DC1 = 99 %,DC2 = 99 %,MTTFD1 = 20 年,MTTFD2 = 200 年の場合、チャネルあたりのMTTFD=√20×200=63.2年となり、SIL 3 の0,5 x 10-07 = 5 x 10-08 を割り当てることができます。

まとめ

この簡易アプローチを使用することで、設計エンジニアは迅速かつ簡単にサブシステムのPFHを評価し、機械の安全性を確保する上で重要な意思決定を行うことができます。これにより、最適な設計を選択し、産業用機械の安全性を向上させることができます。
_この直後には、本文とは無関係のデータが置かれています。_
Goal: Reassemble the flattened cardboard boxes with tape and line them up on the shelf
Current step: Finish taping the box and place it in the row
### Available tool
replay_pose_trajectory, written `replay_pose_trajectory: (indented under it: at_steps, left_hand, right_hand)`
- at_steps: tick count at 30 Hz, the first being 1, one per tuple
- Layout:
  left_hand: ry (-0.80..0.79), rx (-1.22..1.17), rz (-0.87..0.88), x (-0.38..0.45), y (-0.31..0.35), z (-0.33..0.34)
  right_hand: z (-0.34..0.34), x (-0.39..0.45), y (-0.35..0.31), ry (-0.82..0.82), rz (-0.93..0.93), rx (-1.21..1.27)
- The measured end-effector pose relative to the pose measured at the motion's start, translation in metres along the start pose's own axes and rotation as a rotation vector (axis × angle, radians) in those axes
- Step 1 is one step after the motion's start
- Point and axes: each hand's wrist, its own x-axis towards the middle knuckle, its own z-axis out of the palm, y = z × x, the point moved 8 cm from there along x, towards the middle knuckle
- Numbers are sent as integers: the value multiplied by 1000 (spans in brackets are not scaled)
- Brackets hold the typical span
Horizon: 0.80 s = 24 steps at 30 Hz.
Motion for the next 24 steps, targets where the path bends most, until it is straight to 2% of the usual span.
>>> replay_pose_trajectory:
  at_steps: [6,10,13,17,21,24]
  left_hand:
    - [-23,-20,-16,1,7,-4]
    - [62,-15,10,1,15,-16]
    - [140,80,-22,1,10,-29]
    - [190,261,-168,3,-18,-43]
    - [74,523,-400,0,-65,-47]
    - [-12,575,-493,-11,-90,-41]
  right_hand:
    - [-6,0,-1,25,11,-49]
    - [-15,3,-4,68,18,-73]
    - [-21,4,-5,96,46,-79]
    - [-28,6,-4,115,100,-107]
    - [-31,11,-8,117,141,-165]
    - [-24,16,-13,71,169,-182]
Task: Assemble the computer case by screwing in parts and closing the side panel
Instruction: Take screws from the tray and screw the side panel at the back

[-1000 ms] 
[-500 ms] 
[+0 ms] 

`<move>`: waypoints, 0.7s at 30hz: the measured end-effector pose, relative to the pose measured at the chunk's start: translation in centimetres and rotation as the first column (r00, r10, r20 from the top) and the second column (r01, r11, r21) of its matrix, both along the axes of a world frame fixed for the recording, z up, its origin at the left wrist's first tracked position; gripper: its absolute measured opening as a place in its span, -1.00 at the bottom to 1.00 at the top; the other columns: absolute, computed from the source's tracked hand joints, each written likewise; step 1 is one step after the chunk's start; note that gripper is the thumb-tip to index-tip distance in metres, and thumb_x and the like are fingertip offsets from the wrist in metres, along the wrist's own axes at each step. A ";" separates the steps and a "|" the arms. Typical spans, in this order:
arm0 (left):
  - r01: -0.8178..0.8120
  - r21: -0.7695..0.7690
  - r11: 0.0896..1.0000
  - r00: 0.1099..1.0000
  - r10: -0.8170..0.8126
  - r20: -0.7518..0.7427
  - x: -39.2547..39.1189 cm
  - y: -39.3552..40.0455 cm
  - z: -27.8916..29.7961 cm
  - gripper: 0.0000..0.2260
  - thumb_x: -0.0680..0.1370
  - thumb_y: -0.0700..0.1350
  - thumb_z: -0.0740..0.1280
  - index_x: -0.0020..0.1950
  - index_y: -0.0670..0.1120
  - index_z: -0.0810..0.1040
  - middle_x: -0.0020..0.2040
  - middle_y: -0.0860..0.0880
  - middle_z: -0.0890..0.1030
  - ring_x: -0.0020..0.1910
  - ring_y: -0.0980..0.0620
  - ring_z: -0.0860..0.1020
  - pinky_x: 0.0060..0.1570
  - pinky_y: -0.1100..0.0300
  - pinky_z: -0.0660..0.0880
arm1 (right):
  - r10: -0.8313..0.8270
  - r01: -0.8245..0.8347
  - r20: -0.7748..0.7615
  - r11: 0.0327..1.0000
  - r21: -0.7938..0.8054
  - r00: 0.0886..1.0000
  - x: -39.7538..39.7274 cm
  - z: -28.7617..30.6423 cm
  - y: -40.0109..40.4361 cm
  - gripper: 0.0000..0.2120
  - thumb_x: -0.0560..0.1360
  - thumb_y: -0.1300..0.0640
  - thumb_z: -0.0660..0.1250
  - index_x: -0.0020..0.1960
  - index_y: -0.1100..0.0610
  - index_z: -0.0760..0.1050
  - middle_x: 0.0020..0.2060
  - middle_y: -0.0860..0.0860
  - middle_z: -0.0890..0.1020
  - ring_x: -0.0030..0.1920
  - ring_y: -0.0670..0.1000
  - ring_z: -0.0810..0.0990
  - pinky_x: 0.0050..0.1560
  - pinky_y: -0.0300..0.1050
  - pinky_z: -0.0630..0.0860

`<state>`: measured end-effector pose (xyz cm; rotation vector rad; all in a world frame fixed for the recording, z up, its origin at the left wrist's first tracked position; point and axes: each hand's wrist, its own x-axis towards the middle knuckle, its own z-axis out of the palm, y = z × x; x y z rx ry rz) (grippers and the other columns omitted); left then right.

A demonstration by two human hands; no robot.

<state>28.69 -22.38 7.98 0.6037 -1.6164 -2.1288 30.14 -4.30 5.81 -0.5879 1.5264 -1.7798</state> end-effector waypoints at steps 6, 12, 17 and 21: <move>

本記事のポイントをまとめると、IEC 62061の附属書H.1は以下のような要点を持っています:

  • PFH評価のためのテーブル割り当てアプローチが提案されている
  • PFH評価のため、アーキテクチャ、MTTFD、DCを用意する
  • 表H.1 を用いて、アーキテクチャ、MTTFD、DCから、PFHを割り当てる
  • 表H.1 を参考に、どの程度MTTFD、DCを改善すれば、PFH、SILを改善できるかを検討できる

以上が、IEC 62061の附属書H.1に関する解説です。この解説を通じて、設計エンジニアが安全性を考慮した設計の意思決定を行い、産業用機械の安全性を向上させる方法の習得の一助となれば幸いです。

それでは、次回のブログ記事でお会いしましょう。お読みいただきありがとうございました!